Three Cheers for the Paraclete (1968) is a novel by the Australian author Thomas Keneally. [1] It won the Miles Franklin Award in 1968. [1]

Contents

Story outline

"'Set in a Roman Catholic diocese,...Three Cheers for the Paraclete is about the dilemma of the rebel who knows that established authority is wrong but doesn't know how to put it right because he is himself too much a part of it. It is also about a critical religious issue...the conflict between a new generation which sees religious truth as something that must change with the world, and an establishment which sees it as fixed and immutable.

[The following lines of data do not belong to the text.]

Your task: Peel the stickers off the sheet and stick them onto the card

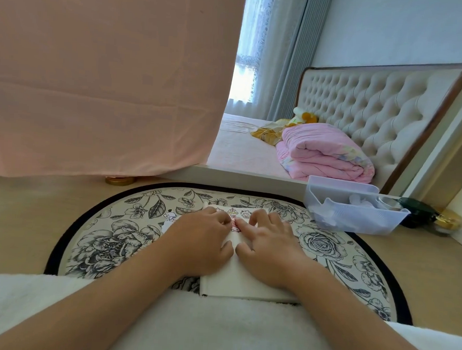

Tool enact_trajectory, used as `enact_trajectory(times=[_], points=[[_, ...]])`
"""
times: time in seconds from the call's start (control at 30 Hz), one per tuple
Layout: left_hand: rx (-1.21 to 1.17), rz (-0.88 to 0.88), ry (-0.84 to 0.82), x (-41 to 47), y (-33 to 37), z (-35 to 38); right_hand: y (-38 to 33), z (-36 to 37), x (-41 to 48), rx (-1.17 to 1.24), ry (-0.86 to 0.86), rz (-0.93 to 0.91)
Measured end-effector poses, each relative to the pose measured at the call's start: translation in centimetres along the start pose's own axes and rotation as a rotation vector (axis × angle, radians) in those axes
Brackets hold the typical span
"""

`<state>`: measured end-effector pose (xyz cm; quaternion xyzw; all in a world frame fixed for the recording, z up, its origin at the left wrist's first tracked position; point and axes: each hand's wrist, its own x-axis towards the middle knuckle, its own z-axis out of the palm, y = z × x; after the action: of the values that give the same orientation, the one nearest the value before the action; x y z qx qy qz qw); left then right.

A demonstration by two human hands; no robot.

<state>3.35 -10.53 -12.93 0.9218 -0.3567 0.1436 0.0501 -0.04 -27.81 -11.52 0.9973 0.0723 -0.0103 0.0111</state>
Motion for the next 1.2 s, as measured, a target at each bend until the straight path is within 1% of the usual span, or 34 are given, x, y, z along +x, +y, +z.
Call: enact_trajectory(times=[0.1,0.33,0.5,0.63,0.77,0.83,0.9,0.97,1.03,1.1,1.2], points=[[-0.045,0.019,0.014,-0.6,-0.1,-0.1,0.0,0.1,-0.2,0.001,0.028,-0.022],[-0.12,-0.063,-0.035,-0.7,-0.1,0.2,0.4,0.5,-1.3,-0.032,0.076,-0.175],[-0.127,-0.068,-0.024,-0.8,-0.1,0.3,1.0,-0.2,-2.6,-0.046,0.073,-0.204],[-0.253,-0.076,-0.003,-0.8,-0.4,0.5,0.8,-0.2,-2.7,-0.037,0.062,-0.187],[-0.301,-0.059,0.025,-0.9,-0.2,0.7,0.5,0.0,-1.6,-0.036,0.016,-0.178],[-0.313,-0.079,0.031,-1.0,-0.2,0.9,0.4,-0.1,-0.8,-0.029,0.007,-0.19],[-0.275,-0.092,0.035,-1.1,-0.2,0.9,0.5,-0.2,-0.6,-0.012,0.008,-0.208],[-0.149,-0.067,0.031,-1.0,-0.3,0.8,0.8,0.2,-0.8,0.014,0.007,-0.216],[-0.065,-0.066,-0.011,-0.9,-0.3,0.7,1.1,0.5,-1.2,0.025,0.038,-0.221],[-0.063,-0.077,-0.036,-0.8,-0.3,0.6,1.2,0.6,-1.6,0.033,0.086,-0.218],[-0.087,-0.074,-0.009,-0.9,-0.3,0.6,1.3,0.3,-2.1,0.05,0.136,-0.218]])
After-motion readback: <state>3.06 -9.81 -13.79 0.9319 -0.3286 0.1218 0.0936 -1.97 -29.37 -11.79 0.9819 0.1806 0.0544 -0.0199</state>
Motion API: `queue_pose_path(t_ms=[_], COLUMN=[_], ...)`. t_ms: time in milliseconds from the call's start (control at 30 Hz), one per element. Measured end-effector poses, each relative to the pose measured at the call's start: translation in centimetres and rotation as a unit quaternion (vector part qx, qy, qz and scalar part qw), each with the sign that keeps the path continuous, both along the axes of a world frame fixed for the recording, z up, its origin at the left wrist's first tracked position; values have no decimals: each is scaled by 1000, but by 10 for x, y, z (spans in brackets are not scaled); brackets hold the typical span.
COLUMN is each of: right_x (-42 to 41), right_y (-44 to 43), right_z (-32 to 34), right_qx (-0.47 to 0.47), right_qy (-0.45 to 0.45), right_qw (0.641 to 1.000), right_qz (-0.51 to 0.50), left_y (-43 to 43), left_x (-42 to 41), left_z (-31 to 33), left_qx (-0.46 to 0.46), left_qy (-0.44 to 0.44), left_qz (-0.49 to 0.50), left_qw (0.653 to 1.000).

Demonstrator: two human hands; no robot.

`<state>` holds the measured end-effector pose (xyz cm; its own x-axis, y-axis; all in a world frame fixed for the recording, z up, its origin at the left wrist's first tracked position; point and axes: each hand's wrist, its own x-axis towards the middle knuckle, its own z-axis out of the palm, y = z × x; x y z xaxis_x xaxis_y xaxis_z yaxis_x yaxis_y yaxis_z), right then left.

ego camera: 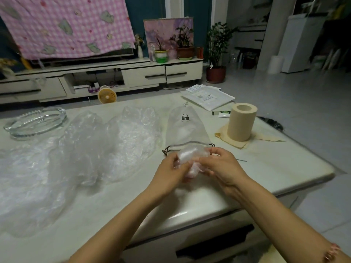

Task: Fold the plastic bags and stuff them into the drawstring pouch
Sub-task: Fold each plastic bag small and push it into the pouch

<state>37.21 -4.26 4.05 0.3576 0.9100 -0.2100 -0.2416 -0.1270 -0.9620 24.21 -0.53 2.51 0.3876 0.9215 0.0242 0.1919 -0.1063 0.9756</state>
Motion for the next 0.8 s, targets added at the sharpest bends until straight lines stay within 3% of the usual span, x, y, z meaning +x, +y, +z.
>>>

"In the character of young Father Maitland, scholar and humanitarian, many readers will recognize a lost hero of our time. Others, perhaps, will see only an arrogant intellectual, and something of a heretic. But almost everyone will identify with one side or the other of the conflict into which Father Maitland's beliefs and sympathies draw him - a conflict with his superiors which threatens to destroy him both as a priest and as a man." [1]

Critical reception

In The Canberra Times, John N. Molony is impressed with the book but finds a number of problems with it: "The heart of the novel is about belief, but for this reviewer the transplant didn't work. It is hard to say about a Keneally that his theme was too big for him and that he couldn't incarnate his problem in living characters. Yet in this instance they do not measure up." [2]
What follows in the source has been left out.